Prêt : dans quelles conditions l'employeur peut-il accorder un prêt à un salarié ?

Je voudrais savoir dans quel cadre une entreprise peut-elle accorder un prêt à ses salariés : - Y a-t-il des motifs précis pour lesquels le salarié peut faire la demande ? - Quels sont les taux, montant, durée et échéance maximum qui peuvent être octroyés ? - L'employeur peut-il demander des justificatifs (ex : relevés de compte personnel du salarié) ?

Réponse de l'expert

Un salarié peut demander un prêt à son employeur quel qu’en soit le motif. Toutefois celui-ci n’a aucune obligation d’accepter cette demande.

Au dessus de 1500 euros ou lorsque le prêt est consenti moyennant un taux d’intérêt différent du taux légal, le prêt doit être fait par acte écrit (articles 1341 et 1907 du code civil).

En vue de sa décision, l’employeur peut demander au salarié des informations sur sa situation financière. Le salarié peut refuser de fournir les informations demandées. Il appartiendra alors à l’employeur d’en tirer les conséquences par rapport à la demande du prêt du salarié. En effet, en tant qu’éventuel prêteur, l’employeur est en droit de s’interroger sur les capacités financières de remboursement du salarié.

En cas d’acceptation par l’employeur, le contrat de prêt déterminera le montant, les modalités de remboursement, la durée et un éventuel taux d’intérêt. En effet, l’article L.511-6 du code monétaire et financier dispose que les entreprises qui consentent une avance sur salaire ou des prêts de caractère exceptionnels aux salariés pour des motifs d’ordre social peuvent prévoir un taux d’intérêt.
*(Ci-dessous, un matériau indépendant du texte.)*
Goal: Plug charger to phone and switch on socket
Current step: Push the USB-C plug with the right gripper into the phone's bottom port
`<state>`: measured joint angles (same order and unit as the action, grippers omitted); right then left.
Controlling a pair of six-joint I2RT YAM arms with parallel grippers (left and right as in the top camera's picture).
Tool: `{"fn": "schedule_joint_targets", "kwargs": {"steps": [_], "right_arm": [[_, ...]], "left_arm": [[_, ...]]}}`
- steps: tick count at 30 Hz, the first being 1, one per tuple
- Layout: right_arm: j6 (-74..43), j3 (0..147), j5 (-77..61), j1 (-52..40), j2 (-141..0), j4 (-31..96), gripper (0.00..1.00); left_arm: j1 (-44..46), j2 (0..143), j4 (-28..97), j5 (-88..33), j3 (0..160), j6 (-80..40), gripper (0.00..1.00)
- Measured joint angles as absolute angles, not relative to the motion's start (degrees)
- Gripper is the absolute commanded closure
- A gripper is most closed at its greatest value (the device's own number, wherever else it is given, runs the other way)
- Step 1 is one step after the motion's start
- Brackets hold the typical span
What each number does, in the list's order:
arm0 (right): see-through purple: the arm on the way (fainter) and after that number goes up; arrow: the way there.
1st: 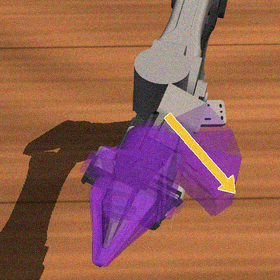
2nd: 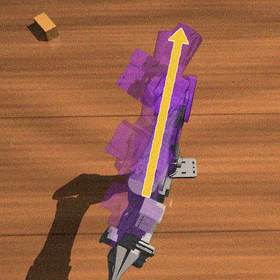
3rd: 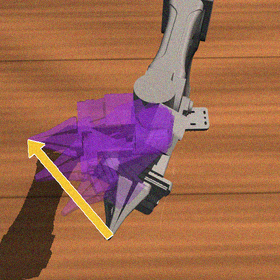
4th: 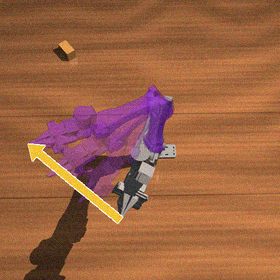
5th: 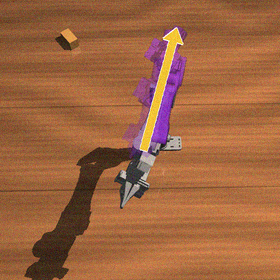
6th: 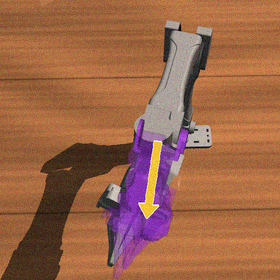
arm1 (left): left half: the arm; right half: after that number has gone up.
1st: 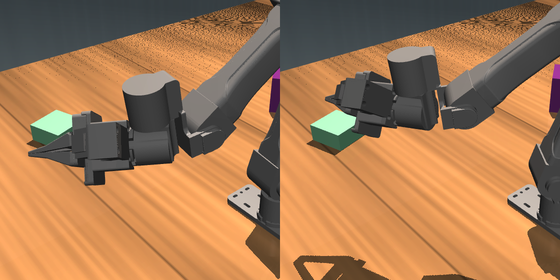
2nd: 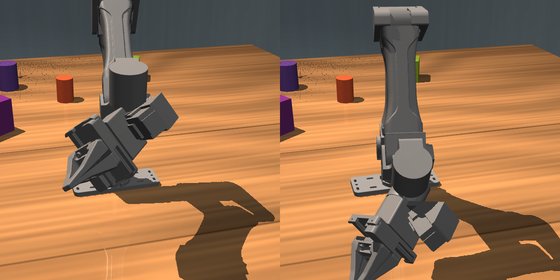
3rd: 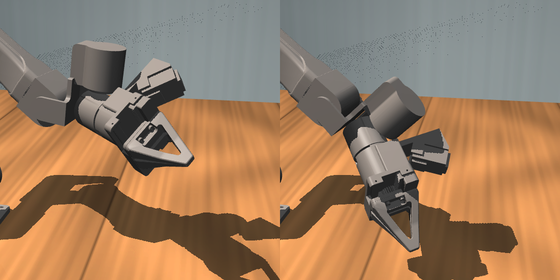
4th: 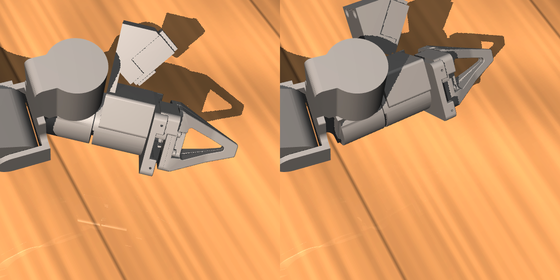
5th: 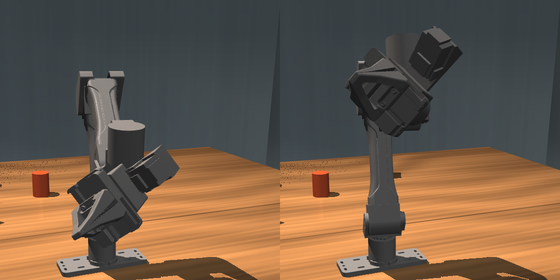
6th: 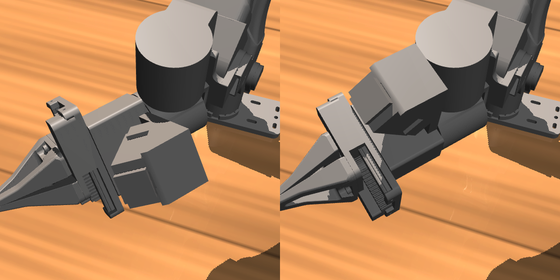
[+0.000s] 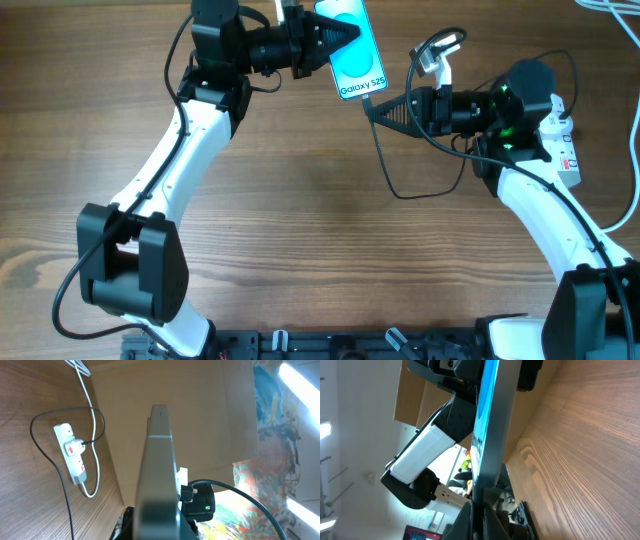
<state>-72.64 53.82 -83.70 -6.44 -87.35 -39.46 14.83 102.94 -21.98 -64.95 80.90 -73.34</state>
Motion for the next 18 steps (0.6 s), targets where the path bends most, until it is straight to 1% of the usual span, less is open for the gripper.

Il convient de préciser que le prêt consenti par l’employeur au salarié est assimilé à une avance sur salaire en ce qui concerne les modalités de compensation avec le salaire en cas de non remboursement selon l’échéancier prévu (arrêt de la chambre social de la Cour de cassation du 7 décembre 1989). Il ne peut ainsi donner lieu à compensation avec le salaire que dans la limite de 1/10 de chaque salaire conformément à l’article L.3251-3 du code du travail.

La rupture du contrat n’a pas d’incidence sur le terme du prêt, sauf convention contraire. En effet, le contrat de prêt peut valablement prévoir en cas de rupture du contrat de travail, l’exigibilité immédiate de la totalité du solde du prêt restant du.

Lorsque le montant du prêt est supérieur à 760 EUR, le prêteur doit avant le 15 février de l’année qui suit l’octroi déclarer le prêt consenti à l’administration fiscale par l’imprimé n° 2062 et par l’imprimé n°2561 lorsque le prêt est consenti avec des intérêts.